YOUR ASSIGNMENT
Note on the material below: return exactly the lines from the line that holds "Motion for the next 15" through the line that holds "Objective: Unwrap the", and leave out each picture.

AVAILABLE RECORDS
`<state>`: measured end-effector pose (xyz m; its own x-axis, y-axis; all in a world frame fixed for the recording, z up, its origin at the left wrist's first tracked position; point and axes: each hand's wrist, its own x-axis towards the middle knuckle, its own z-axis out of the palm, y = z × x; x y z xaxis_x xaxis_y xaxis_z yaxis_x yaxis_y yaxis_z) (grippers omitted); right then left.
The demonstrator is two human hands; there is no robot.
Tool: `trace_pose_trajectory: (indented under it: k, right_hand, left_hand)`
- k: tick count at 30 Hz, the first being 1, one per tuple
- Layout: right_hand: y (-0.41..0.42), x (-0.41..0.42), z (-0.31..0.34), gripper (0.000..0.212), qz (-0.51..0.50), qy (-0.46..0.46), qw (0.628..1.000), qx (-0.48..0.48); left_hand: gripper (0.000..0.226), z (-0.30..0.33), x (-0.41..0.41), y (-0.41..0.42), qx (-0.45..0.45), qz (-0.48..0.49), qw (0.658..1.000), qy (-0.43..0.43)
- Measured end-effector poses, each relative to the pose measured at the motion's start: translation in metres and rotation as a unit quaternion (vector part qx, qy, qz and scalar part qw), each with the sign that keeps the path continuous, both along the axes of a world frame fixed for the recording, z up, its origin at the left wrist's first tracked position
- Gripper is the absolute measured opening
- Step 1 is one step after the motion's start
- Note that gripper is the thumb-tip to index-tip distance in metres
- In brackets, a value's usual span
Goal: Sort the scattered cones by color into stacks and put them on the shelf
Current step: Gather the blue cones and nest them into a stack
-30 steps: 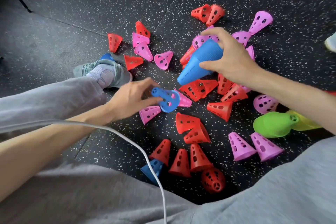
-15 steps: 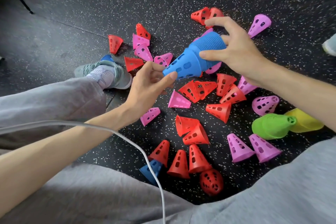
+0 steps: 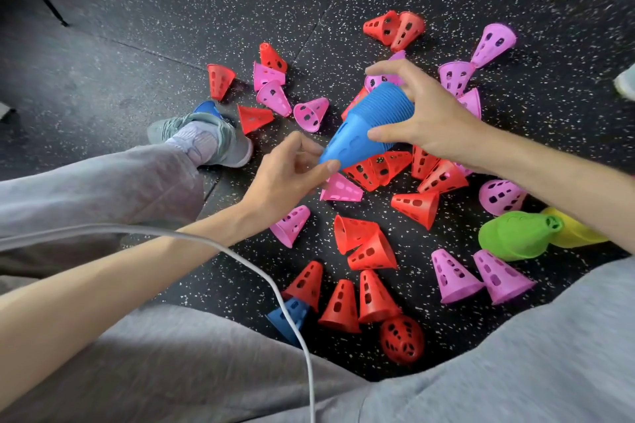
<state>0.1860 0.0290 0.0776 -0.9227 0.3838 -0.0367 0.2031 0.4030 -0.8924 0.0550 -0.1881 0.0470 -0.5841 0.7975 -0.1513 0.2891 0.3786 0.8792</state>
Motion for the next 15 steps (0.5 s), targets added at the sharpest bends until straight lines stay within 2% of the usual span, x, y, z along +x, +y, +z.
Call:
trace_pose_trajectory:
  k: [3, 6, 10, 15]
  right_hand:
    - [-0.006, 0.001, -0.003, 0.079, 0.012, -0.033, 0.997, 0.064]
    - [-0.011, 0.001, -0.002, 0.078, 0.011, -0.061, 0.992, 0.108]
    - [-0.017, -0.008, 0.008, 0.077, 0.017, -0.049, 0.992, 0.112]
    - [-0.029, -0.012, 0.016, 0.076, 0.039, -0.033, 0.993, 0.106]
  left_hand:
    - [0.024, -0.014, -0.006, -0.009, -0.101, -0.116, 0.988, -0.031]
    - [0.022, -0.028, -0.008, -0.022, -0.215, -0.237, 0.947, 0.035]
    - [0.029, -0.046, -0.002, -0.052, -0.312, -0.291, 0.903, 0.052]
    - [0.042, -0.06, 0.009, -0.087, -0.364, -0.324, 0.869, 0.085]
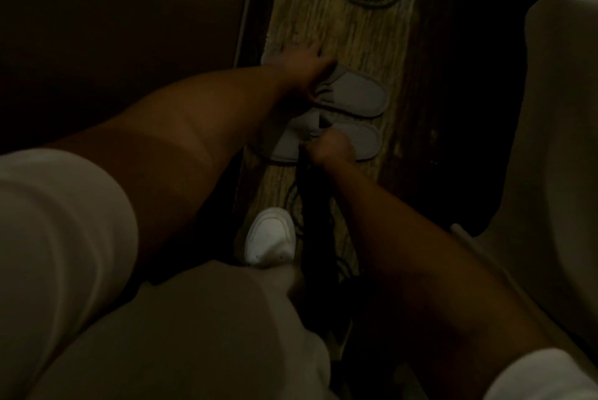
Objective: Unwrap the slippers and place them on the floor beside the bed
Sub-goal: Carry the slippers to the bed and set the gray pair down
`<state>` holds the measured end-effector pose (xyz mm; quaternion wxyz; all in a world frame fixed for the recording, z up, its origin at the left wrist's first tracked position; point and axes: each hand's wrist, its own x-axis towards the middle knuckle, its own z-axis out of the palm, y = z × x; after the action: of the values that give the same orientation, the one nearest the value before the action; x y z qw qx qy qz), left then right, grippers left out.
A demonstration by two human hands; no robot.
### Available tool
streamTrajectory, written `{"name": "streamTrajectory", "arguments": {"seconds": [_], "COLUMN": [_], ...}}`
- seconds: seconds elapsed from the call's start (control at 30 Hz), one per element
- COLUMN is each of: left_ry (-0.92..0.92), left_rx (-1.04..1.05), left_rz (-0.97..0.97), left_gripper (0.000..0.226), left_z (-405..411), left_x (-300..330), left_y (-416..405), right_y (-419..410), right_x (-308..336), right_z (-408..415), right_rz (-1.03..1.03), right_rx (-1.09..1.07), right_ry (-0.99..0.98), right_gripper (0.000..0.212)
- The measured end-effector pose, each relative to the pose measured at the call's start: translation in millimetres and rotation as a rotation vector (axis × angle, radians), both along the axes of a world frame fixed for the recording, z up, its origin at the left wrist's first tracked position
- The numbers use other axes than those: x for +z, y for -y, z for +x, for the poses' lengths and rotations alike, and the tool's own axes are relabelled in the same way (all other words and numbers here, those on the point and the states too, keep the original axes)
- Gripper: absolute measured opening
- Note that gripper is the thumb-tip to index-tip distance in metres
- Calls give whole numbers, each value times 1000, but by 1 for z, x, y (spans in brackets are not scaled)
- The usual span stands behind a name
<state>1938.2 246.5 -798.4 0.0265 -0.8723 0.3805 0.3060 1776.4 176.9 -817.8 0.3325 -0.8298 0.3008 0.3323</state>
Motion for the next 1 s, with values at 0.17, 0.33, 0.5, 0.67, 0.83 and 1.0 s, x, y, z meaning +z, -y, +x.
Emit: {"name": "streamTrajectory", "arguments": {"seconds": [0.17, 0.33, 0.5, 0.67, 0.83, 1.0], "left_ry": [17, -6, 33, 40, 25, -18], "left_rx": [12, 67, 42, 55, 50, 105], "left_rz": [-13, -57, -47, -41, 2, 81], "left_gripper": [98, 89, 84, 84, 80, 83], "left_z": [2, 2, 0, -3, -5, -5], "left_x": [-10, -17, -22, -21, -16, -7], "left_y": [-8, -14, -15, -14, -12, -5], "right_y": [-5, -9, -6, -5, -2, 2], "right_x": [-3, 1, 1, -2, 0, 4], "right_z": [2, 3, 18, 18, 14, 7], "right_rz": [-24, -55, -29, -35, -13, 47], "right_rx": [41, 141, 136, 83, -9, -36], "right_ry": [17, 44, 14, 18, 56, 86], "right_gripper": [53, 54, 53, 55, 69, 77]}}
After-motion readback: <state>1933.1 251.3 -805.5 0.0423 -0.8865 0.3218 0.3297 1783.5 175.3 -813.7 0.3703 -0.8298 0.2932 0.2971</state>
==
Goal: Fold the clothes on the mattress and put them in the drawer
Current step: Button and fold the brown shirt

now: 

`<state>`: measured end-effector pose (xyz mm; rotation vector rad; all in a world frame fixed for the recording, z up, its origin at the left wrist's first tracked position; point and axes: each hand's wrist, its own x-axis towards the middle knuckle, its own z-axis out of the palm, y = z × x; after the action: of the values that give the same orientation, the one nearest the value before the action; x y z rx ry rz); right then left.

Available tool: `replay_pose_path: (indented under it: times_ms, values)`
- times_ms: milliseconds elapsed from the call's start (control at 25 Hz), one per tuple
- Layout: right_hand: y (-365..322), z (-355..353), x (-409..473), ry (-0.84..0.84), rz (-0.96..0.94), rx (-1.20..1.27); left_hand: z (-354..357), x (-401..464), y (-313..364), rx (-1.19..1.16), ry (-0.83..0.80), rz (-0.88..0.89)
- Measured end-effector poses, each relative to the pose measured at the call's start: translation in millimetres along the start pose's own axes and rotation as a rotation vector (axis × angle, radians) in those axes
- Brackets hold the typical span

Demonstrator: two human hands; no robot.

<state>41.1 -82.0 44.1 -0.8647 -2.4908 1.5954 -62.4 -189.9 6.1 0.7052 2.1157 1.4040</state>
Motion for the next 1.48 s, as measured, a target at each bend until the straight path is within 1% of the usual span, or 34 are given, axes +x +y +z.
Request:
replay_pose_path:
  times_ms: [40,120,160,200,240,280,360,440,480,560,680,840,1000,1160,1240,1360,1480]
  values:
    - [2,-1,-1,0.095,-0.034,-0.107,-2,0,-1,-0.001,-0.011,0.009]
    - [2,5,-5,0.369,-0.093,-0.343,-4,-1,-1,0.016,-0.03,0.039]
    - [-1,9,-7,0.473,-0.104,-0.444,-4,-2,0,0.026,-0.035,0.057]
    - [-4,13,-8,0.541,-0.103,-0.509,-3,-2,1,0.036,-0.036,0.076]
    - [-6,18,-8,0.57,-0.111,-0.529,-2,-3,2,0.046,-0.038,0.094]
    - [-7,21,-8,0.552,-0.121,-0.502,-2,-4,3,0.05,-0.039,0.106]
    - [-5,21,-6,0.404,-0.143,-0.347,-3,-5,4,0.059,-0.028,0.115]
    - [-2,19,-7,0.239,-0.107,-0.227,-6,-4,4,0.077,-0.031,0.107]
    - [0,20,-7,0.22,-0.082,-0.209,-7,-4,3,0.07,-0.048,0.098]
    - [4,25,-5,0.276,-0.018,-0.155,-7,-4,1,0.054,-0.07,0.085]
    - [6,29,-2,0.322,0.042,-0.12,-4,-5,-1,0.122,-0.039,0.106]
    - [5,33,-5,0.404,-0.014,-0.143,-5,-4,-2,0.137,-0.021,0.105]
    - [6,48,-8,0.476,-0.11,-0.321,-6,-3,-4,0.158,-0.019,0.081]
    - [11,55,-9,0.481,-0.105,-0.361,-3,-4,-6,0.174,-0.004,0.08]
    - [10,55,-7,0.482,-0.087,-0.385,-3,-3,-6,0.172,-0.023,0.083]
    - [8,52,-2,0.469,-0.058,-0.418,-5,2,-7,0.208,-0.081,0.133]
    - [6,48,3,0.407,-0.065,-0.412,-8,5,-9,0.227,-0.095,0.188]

PROBLEM SOLUTION
Motion for the next 15 steps (0.5 s), targets added at the sharpest bends until straight lines stay within 2% of the usual span, x, y, z along +x, +y, +z.
Call:
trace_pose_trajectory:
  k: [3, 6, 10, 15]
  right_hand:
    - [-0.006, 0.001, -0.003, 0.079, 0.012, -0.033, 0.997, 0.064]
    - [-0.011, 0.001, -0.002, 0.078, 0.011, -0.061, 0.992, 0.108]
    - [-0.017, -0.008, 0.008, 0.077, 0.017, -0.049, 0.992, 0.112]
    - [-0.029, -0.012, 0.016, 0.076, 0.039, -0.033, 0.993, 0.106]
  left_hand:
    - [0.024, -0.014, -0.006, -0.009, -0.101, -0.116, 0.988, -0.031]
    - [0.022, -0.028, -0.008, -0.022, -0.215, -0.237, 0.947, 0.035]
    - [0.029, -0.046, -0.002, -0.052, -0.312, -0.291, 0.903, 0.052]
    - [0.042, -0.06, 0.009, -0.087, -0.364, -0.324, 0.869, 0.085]
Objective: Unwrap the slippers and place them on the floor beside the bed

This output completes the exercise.